How To RVC

[ Guide by @diablofx, other guides linked with credit ] [ contributors all welcome! ]

I will primarily be focusing on creating a dataset and local training in this guide, given the abundance of tutorials on other subjects.
I'll specifically focus on Windows, (training on Mac isnt it). While aiming for conciseness, this guide is not for absolute beginners. Limited coverage of paid tools is intentional, as most readers probably lack access. If you do have access, you probably wouldn't be reading this guide.
This guide will still work on all versions of RVC

I will still mention everything else, so feel free to still follow the guide

~ Table of Content ~

PREPARATIONS 📜
- Installing Mainline-RVC locally 🖥️
- Installing Tensorboard 📈
CREATING A DATASET 🔉
- Where to get your audio? 🤔
- How to prepare your dataset
  - Length of the Dataset 📏
  - Isolating Vocals
- Using UVR
  - Best Settings for Isolation
  - Noise Gating
  - Normalising
  - Truncating
  - De-Esser
TRAINING 💪
- Using Tensorboard
  - How to read the graphs
- How to spot overtraining
- How to train properly
  - Sample-Rate & other settings
  - Continue Training a model
INFERENCE - How to make AI Cover 🗣️
- Where to get models? 🤔
PUBLISHING A MODEL 📤
REAL-TIME VOICE CHANGER 🎤
TTS/Text-to-Speech 🛠️
Cloud-Alternatives ☁️

📜 PREPARATIONS 📜

Before doing ANYTHING, you need to get an RVC installation.

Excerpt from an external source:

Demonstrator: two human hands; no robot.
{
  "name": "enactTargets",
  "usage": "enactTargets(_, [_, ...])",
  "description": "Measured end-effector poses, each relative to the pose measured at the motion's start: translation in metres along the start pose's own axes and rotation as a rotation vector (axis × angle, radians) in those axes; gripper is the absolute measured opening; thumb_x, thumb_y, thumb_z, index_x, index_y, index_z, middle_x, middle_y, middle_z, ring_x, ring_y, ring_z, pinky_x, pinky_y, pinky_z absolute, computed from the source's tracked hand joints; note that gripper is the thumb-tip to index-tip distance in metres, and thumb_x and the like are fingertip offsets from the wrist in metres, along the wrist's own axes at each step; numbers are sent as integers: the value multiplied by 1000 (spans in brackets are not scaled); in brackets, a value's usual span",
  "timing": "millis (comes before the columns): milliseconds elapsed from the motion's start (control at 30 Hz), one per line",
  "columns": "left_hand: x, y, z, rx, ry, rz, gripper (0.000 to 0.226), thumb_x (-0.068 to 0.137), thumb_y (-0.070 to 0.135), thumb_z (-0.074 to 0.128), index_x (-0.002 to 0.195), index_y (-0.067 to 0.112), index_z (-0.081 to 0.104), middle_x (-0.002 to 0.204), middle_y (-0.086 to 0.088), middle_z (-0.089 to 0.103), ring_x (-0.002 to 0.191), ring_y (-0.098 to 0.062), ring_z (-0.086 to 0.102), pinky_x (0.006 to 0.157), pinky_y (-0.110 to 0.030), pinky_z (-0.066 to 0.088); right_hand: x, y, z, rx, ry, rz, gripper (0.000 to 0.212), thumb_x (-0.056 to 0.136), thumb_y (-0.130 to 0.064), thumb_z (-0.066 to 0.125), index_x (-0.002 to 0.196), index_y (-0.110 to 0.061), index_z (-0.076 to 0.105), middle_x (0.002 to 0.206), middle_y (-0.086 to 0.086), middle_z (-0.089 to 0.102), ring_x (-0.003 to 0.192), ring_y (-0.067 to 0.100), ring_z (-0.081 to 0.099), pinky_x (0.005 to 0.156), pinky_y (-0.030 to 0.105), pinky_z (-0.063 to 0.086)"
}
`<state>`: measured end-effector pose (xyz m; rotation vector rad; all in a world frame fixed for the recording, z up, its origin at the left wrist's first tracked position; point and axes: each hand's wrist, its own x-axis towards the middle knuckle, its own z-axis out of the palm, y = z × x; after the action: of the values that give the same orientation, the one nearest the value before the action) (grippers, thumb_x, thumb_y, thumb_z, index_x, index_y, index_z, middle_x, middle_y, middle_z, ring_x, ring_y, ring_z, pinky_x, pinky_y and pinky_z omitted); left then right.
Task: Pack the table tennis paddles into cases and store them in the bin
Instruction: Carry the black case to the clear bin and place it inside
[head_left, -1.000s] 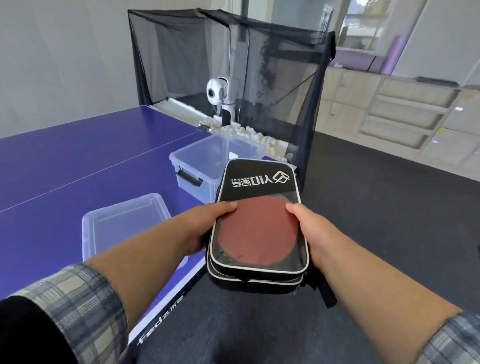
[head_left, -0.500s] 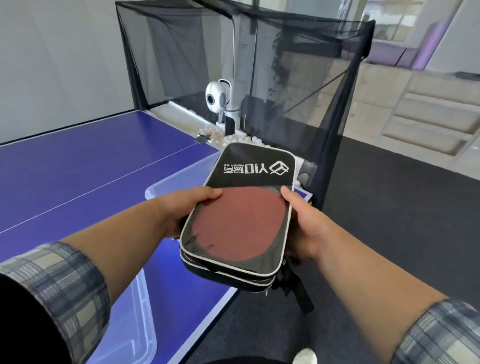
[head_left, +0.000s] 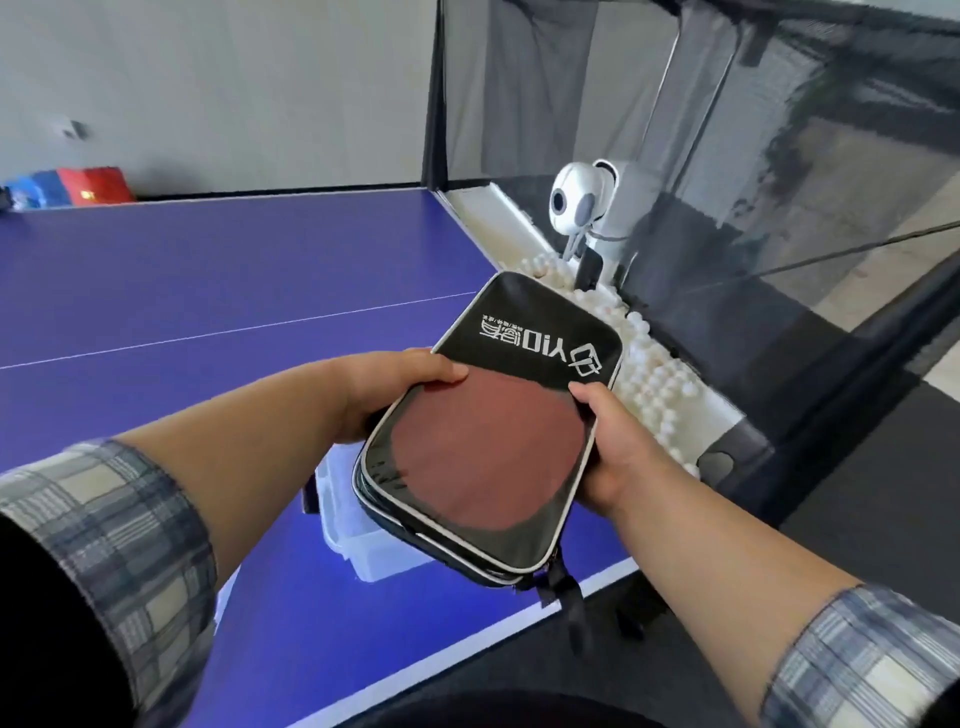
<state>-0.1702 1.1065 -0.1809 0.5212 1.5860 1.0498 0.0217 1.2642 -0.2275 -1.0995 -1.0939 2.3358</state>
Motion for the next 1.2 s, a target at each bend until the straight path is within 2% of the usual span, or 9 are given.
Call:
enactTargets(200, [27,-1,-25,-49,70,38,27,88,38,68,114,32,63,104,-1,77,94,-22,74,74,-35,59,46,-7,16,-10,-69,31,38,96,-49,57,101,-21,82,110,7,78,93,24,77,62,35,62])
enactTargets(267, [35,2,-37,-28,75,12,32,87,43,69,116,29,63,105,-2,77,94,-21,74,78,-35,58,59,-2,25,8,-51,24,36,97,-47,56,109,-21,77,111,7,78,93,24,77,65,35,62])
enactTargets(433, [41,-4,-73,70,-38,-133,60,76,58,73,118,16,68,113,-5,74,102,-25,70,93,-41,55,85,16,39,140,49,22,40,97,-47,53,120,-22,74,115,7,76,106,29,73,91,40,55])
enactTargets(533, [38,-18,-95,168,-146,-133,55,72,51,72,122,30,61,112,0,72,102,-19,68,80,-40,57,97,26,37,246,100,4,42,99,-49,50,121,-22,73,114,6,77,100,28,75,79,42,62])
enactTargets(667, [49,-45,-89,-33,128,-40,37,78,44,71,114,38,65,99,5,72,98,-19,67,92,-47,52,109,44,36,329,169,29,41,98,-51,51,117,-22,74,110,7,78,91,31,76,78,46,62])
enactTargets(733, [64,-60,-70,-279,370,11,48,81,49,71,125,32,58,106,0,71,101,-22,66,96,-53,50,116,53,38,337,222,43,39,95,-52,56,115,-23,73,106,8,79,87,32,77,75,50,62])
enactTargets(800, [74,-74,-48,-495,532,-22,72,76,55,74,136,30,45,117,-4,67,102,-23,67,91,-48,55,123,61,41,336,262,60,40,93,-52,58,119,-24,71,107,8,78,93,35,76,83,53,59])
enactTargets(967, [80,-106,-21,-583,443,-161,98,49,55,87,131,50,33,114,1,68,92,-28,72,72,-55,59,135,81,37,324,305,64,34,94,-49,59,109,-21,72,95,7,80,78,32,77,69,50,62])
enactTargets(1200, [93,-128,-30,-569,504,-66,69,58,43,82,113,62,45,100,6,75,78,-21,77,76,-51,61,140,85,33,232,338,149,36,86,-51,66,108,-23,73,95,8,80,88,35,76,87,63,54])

This Guide covers the process when training locally first, go here if you are not planning to train locally.
(I will link each equivalent guide in each section)

🖥️ Installing Mainline-RVC locally 🖥️

(Update: Removed the mention of the Mangio-RVC Fork)

Before proceeding, ensure that you have Python 3.10 installed, and be sure to select "Add Python to Environment Variables (PATH)" during the installation to avoid issues!

(and make sure your GPU is good enough, 2nd gen RTX or above, otherwise don't bother with using local and use Colab or Ilaria RVC instead.

I would personally use Mainline-RVC and i would recommend you to install that too. Just go to the releases page I linked and download the package corresponding to your GPU and extract it.

Download and extract the zip file to your preferred location.
Create a new folder (recommended), ensuring no spaces in folder names to prevent potential issues later.
Launch the official Web UI Interface by running the go-web.bat file (or the corresponding custom one if you have one installed)

test

OPTIONAL: Easy-GUI & RavenUI

You can also install the Easy-GUI for a simplified custom interface, although I don't recommend it due to reduced features. If you decide to install it, extract it into your newly created folder and run the batch file. After installation, launch the 'run_easiergui.bat' file as you would for the regular interface.
Same with RavenUI (I do recommend this one).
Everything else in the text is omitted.